Exercise
Scan the listing for the word "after", and copy out each line where it is found.

Dataset section

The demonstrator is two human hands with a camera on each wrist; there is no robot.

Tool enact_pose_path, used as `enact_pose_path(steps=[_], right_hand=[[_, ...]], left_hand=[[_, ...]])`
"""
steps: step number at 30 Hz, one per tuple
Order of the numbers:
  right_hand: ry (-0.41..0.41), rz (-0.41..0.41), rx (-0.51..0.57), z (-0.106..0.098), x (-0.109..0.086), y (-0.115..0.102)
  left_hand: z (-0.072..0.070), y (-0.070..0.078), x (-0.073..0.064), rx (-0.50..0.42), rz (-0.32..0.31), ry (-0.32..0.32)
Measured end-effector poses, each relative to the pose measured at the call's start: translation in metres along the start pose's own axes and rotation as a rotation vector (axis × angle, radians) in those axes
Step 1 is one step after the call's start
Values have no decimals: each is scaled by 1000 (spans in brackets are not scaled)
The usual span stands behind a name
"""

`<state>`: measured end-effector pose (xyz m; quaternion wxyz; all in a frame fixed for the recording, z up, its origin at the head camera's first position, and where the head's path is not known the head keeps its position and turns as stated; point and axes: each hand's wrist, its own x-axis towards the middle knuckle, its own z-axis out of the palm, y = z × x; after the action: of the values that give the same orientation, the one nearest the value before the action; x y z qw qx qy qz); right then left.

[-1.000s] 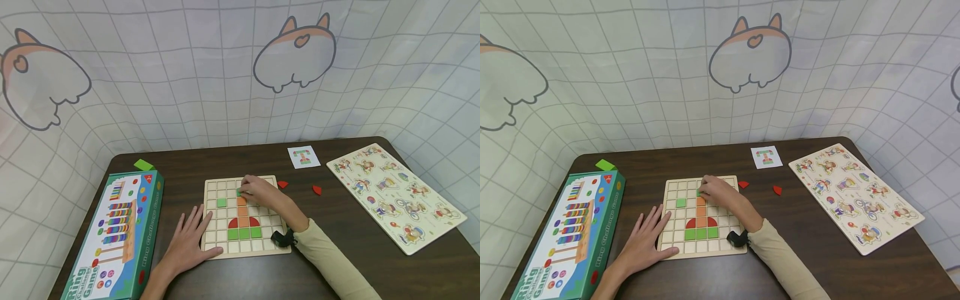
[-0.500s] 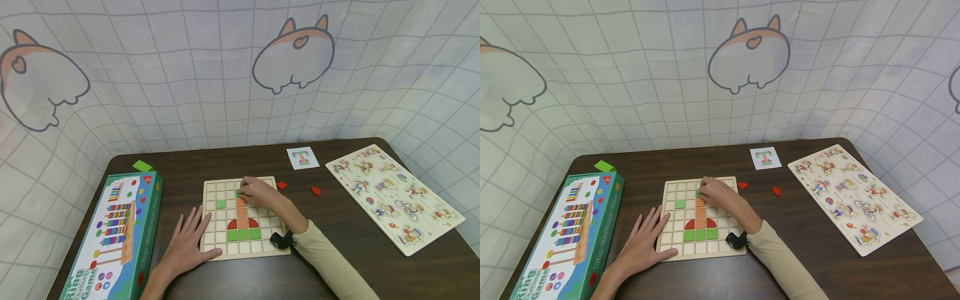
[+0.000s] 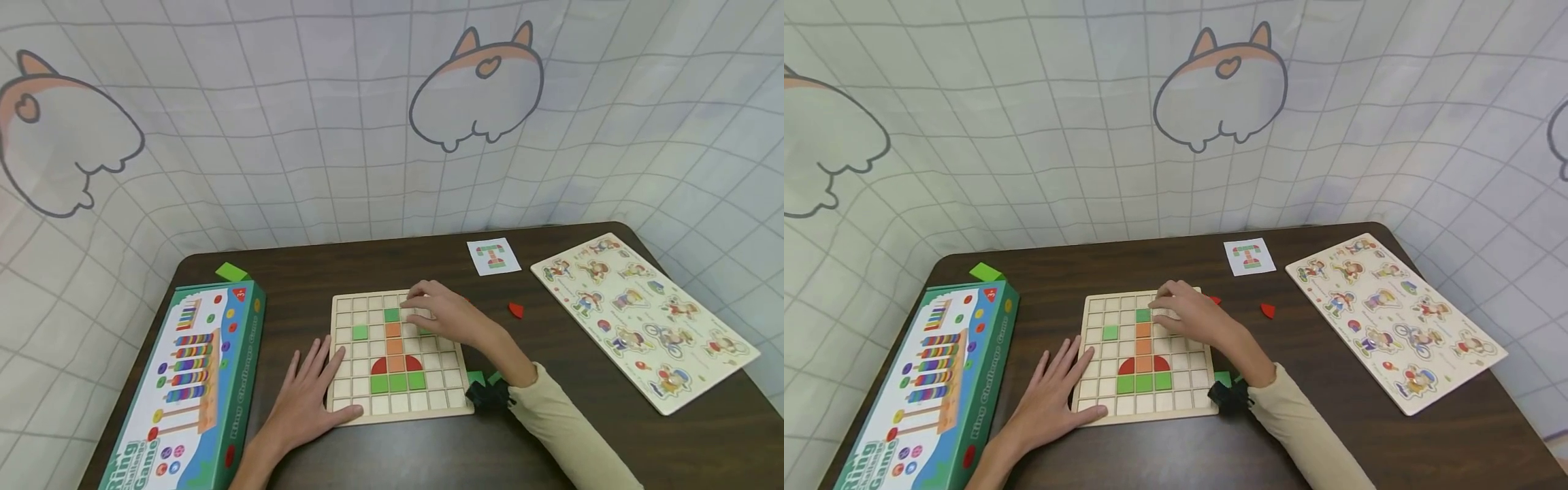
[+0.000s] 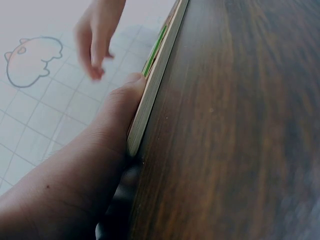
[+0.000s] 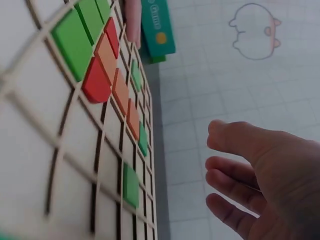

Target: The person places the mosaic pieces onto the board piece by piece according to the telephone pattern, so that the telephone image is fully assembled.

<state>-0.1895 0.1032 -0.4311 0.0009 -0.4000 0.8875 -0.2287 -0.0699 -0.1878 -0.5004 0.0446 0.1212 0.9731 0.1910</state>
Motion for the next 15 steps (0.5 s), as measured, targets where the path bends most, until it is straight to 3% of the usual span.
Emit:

Solution for this task
Step 1 is one step after the call's start
`<state>`: measured end-effector pose (xyz m; quaternion wxyz; all in a frame fixed for the recording, z up, its origin at the head camera's first position, and where the head's path is not known the head keeps its position and turns as stated; point and axes: each hand's wrist, its own x-axis towards the middle knuckle, its own z-axis out of the palm, y = z × x; after the action: of the values that give the same orientation, the one nearest the value before the action; x y z qw qx qy qz); right then left.

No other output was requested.